The generated spreadsheet also serves as the basis for spreadsheet inputs for the Opex Manifest Generator tool *Shameless Self promotion*.
A Quick Note
If you need to conduct an arrangement of the files; this must be done beforehand for the references to be accurate; though a temporary spreadsheet can be generated to provide assistance in this.
Additional features:
Some additional features include.
- Append prefixes to the Archival Reference.
- Identifying the depth / level of each folder.
- Gathering standard set of Metadata.
- Changeable starting reference.
- Logged removal of empty directories.
- An alternative "Accession Reference" mode.

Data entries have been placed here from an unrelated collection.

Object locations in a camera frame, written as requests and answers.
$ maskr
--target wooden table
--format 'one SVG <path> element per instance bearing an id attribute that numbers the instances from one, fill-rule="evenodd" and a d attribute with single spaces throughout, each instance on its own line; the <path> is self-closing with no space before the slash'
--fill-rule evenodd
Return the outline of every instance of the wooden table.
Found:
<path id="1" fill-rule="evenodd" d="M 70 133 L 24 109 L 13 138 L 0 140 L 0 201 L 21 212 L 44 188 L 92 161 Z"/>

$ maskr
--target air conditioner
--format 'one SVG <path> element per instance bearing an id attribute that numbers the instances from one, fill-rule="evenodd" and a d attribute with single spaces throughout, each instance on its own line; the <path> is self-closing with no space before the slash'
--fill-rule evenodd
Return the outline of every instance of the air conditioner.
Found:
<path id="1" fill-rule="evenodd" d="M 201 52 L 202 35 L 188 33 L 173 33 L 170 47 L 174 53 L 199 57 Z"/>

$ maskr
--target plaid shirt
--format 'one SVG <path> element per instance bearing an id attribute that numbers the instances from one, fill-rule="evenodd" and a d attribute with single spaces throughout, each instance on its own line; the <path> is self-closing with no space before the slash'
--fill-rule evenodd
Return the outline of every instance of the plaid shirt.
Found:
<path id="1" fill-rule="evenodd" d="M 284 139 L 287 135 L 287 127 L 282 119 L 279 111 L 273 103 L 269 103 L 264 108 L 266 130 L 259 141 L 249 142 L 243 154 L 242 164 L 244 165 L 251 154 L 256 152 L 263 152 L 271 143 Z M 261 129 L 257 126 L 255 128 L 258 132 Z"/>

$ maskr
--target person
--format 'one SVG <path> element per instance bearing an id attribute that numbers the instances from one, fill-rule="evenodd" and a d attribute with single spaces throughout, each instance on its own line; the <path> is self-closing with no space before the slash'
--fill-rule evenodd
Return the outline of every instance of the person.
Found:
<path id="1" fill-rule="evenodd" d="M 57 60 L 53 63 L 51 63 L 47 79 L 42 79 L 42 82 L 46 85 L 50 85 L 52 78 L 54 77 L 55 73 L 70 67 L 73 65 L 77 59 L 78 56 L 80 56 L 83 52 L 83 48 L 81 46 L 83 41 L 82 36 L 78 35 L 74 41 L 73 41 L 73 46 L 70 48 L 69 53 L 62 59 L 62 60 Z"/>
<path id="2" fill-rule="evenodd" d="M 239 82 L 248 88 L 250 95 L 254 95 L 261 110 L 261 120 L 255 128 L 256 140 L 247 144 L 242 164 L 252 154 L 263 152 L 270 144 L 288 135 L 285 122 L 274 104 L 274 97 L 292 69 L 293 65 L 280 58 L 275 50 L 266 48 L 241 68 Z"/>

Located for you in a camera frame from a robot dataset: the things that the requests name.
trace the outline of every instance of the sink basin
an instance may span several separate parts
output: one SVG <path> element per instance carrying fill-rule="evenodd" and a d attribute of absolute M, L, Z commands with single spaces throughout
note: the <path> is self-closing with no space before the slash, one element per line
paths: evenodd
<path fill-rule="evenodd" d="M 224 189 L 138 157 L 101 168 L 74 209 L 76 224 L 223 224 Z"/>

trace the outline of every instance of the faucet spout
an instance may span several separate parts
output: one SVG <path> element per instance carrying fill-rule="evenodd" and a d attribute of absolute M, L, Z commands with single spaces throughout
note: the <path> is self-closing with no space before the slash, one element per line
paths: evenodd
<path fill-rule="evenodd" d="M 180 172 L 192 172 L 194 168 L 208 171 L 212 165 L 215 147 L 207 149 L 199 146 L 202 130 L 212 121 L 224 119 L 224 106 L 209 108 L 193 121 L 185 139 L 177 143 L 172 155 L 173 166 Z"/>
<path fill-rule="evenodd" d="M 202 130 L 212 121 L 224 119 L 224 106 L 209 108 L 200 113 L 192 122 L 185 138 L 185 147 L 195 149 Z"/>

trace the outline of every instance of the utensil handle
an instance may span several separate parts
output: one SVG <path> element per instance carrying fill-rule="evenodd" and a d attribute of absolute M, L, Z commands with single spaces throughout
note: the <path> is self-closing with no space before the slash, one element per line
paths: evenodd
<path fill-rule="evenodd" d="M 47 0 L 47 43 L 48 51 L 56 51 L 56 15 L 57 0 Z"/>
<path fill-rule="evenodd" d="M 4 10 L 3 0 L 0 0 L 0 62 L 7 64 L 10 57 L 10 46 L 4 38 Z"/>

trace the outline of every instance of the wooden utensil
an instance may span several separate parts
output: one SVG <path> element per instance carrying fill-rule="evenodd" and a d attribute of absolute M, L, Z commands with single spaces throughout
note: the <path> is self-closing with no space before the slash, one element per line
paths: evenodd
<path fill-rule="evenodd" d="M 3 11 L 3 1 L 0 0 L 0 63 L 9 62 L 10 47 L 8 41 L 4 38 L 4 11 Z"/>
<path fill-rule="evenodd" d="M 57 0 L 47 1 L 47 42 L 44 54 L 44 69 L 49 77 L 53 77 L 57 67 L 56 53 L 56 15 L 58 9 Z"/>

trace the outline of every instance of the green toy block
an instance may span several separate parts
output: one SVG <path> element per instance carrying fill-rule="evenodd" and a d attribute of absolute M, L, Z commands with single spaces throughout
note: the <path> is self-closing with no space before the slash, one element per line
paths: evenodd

- Compatibility with Win32 / Window's 256 Character limit.
Structure of References
Folder Reference
-->Root 0
---->Folder 1 1
------>Sub Folder 1 1/1
-------->File 1 1/1/1
-------->File 2 1/1/2
------>Sub Folder 2 1/2
-------->File 3 1/2/1
-------->File 4 1/2/2
---->Folder 2 2
------>Sub Folder 3 2/1
------>File 5 2/2
---->File 6 3
The root reference defaults to 0, however this the Prefix option can be utilized to change 0 to the desired prefix / archival reference, changing the structure to:
-->Root Folder ARC
---->Folder ARC/1
------>Sub Folder ARC/1/1
------>File ARC/1/2
etc
Prerequisites
The following modules are utilized and installed with the package:
- pandas
- openpyxl
Optional Modules also include:
- lxml (for XML Export)
- odfpy (for ODS Export)
Python Version 3.8+ is also recommended. It may work on earlier versions, but this has not been tested.
Installation
To install, simply run:
pip install -U auto_Reference_generator
Usage
To run the basic program, run from the terminal:
auto_ref {path/to/your/folder}
Replacing the path with your folder. If a space is in the path enclose in quotations. On Windows this may look like:
auto_ref "C:\Users\Christopher\Downloads\"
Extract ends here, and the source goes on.